Ferrum is a census-designated place (CDP) in Franklin County, Virginia, United States. The population was 2,043 at the 2010 census, an increase of over fifty percent from the 1,313 reported in 2000. Ferrum is home to Ferrum College and its Blue Ridge Folklife Festival. It is part of the Roanoke Metropolitan Statistical Area.

Geography
Ferrum is located at  (36.926381, −80.011181).
According to the United States Census Bureau, the CDP has a total area of 9.2 square miles (24.0 km²), all of it land.

Demographics
At the 2000 census there were 1,313 people, 285 households, and 169 families in the CDP. The population density was 141.9 people per square mile (54.8/km²). There were 307 housing units at an average density of 33.2/sq mi (12.8/km²).  The racial makeup of the CDP was 80.81% White, 16.22% African American, 0.23% Native American, 0.69% Asian, 0.91% from other races, and 1.14% from two or more races. Hispanic or Latino of any race were 1.68%.

Of the 285 households 32.6% had children under the age of 18 living with them, 48.8% were married couples living together, 6.7% had a female householder with no husband present, and 40.4% were non-families. 33.0% of households were one person and 7.7% were one person aged 65 or older. The average household size was 2.38 and the average family size was 3.07.

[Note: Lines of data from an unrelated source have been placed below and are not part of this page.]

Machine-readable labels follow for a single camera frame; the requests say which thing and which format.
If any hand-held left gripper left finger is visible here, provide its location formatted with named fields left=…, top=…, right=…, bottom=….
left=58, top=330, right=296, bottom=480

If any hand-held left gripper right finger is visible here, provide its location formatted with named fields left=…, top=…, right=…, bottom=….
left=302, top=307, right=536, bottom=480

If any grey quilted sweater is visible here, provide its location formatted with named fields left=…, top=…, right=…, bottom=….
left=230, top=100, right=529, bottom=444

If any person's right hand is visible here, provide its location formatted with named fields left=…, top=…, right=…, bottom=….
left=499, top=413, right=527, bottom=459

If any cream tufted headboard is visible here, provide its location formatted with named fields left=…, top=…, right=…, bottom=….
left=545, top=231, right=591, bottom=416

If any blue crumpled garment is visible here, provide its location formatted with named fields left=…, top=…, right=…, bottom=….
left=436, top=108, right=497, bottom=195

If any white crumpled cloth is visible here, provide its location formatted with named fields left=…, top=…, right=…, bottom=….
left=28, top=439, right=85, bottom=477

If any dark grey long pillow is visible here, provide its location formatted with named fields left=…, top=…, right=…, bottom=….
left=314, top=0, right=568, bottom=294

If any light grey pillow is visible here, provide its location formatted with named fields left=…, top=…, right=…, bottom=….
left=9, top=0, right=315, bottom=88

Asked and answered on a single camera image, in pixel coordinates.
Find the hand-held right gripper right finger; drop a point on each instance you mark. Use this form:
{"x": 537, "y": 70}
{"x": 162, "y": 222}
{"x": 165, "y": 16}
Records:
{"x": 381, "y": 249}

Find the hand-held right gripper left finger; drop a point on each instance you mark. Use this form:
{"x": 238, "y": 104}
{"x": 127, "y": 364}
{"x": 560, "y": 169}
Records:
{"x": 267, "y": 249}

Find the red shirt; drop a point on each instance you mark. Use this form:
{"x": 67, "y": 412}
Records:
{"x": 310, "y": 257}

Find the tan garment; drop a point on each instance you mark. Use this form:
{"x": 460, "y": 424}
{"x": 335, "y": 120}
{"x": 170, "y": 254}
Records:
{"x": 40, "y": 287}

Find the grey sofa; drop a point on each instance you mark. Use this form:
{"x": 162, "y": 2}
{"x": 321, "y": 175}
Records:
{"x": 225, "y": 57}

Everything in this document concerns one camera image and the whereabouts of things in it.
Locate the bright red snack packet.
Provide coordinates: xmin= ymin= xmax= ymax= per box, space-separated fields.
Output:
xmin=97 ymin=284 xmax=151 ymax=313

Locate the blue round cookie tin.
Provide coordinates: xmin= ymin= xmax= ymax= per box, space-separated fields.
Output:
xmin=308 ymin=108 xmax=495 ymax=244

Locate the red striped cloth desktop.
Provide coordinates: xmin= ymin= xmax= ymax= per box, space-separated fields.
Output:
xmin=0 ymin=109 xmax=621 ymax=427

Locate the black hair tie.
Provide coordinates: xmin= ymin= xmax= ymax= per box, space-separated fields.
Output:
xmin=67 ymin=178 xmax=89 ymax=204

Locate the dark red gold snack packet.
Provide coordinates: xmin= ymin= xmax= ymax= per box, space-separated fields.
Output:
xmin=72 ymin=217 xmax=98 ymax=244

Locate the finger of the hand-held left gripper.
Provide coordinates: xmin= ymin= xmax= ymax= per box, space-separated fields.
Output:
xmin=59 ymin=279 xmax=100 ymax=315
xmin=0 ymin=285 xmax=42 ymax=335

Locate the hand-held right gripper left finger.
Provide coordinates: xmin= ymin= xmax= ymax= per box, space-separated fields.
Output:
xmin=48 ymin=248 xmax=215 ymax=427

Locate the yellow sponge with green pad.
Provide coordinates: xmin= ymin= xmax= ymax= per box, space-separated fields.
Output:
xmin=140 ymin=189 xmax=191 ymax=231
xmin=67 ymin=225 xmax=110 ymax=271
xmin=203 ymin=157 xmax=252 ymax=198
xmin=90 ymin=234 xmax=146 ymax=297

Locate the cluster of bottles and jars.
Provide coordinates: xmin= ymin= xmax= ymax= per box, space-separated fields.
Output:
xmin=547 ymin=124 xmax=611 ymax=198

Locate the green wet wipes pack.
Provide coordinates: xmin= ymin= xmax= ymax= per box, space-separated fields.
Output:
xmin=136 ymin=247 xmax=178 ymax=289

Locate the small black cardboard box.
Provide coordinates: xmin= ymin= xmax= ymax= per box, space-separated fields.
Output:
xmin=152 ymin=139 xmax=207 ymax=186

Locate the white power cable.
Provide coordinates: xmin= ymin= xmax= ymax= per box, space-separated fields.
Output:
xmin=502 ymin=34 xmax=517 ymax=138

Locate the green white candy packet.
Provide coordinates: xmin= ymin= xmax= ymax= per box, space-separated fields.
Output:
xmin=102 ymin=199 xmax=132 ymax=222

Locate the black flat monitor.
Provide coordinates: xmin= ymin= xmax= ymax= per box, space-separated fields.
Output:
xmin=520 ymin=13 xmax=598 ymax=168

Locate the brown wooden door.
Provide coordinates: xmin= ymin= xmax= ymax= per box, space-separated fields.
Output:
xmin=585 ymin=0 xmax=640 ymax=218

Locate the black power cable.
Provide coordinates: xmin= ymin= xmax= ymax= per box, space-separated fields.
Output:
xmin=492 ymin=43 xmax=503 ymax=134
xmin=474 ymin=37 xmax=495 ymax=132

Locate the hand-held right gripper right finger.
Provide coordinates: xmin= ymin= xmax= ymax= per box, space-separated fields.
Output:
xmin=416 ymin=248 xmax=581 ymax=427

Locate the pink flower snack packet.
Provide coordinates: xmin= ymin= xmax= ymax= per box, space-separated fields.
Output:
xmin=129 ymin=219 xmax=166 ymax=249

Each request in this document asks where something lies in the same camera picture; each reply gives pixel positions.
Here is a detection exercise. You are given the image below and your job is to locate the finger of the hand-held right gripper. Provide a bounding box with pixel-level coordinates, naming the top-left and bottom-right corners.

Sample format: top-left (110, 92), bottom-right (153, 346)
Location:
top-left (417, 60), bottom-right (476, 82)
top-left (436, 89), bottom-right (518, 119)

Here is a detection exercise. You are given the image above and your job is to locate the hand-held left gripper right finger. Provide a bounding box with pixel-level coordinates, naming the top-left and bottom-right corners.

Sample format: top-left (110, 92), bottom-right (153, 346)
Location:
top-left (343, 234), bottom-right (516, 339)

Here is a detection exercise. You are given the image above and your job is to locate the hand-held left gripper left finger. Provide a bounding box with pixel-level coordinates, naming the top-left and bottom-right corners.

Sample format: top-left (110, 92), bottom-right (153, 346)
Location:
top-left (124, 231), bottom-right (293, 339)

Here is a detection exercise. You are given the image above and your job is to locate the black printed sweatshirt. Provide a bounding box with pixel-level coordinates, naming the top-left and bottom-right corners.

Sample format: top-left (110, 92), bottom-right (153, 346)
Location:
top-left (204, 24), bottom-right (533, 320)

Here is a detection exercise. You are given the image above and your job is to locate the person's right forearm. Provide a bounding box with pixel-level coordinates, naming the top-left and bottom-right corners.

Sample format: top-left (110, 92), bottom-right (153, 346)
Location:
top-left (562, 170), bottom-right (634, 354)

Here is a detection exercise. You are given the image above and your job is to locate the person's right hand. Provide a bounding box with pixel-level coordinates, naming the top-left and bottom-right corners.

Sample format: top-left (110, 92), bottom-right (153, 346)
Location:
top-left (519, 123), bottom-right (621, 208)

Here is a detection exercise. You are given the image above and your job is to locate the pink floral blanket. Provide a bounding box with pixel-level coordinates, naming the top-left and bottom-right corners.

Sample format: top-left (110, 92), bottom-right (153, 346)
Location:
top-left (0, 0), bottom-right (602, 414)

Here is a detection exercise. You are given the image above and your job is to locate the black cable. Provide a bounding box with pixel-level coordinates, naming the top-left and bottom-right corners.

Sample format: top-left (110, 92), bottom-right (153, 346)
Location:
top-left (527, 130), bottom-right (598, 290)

The age distribution was 13.6% under the age of 18, 53.4% from 18 to 24, 17.2% from 25 to 44, 11.2% from 45 to 64, and 4.6% 65 or older. The median age was 21 years. For every 100 females there were 122.2 males. For every 100 females age 18 and over, there were 131.0 males.

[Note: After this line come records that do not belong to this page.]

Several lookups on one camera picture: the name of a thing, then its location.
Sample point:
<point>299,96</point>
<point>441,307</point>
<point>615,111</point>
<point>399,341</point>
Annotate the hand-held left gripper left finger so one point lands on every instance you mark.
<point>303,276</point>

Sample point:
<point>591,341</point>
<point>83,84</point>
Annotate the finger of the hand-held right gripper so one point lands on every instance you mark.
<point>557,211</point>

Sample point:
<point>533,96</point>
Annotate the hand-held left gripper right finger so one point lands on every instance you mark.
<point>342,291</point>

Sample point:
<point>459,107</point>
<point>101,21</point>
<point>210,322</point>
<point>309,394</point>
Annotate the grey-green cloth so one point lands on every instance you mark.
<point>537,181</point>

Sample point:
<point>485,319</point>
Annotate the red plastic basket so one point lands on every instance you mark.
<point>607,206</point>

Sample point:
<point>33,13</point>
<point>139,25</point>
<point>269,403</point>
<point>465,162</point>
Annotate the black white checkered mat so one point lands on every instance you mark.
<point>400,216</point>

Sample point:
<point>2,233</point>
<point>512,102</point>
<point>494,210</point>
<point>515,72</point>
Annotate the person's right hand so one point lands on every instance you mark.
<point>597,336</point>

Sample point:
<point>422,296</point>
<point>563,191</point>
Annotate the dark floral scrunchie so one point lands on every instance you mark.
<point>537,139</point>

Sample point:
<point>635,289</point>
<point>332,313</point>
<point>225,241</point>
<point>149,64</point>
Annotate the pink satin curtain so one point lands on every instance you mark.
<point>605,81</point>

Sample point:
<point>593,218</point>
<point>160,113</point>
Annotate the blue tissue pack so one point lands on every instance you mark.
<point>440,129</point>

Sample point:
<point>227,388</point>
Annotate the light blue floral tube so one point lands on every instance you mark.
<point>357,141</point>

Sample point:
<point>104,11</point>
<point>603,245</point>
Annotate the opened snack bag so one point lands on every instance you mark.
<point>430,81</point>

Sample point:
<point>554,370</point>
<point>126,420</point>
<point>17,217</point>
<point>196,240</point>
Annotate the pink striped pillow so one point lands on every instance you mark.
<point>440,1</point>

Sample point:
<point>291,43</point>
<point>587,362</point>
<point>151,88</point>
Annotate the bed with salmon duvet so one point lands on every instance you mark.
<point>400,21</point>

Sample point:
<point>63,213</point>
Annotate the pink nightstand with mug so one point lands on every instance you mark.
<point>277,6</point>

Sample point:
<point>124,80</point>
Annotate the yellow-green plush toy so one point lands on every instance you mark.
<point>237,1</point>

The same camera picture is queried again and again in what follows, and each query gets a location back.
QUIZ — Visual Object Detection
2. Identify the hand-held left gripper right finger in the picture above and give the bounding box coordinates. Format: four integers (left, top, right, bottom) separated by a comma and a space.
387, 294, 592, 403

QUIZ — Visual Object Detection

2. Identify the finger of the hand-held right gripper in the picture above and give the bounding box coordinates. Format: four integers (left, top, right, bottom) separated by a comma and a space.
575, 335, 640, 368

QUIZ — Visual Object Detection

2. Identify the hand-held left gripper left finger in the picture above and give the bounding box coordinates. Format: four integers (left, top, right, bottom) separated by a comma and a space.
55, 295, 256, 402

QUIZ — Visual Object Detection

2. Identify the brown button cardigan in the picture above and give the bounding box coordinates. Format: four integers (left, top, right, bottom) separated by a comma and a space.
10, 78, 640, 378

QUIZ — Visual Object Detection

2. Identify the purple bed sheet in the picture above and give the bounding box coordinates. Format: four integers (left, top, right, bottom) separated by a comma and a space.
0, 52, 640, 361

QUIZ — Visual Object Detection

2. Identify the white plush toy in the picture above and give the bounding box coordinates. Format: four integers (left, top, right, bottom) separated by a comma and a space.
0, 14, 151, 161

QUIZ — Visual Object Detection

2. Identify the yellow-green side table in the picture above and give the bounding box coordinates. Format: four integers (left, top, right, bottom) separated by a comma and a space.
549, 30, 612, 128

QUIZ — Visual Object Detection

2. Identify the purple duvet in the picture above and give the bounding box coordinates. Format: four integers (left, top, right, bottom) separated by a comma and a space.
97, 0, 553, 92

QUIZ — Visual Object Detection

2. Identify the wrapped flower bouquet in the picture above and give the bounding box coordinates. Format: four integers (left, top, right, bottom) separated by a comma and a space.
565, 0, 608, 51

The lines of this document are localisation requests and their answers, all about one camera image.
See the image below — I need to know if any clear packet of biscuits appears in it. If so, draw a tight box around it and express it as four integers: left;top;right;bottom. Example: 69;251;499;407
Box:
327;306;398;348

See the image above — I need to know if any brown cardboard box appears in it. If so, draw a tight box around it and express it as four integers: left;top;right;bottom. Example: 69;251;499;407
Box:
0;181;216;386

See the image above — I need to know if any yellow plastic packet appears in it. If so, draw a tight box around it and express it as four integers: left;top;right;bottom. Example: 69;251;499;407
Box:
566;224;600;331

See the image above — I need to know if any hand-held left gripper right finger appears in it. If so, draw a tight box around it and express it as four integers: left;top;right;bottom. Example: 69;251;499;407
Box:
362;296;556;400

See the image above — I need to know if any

The median household income was $35,208 and the median family income  was $46,818. Males had a median income of $27,938 versus $22,917 for females. The per capita income for the CDP was $12,276. About 4.0% of families and 9.7% of the population were below the poverty line, including none of those under the age of eighteen or sixty-five or over.

Point of interest
Ferrum is home to Ferrum College, a small college of approximately 1,500 students.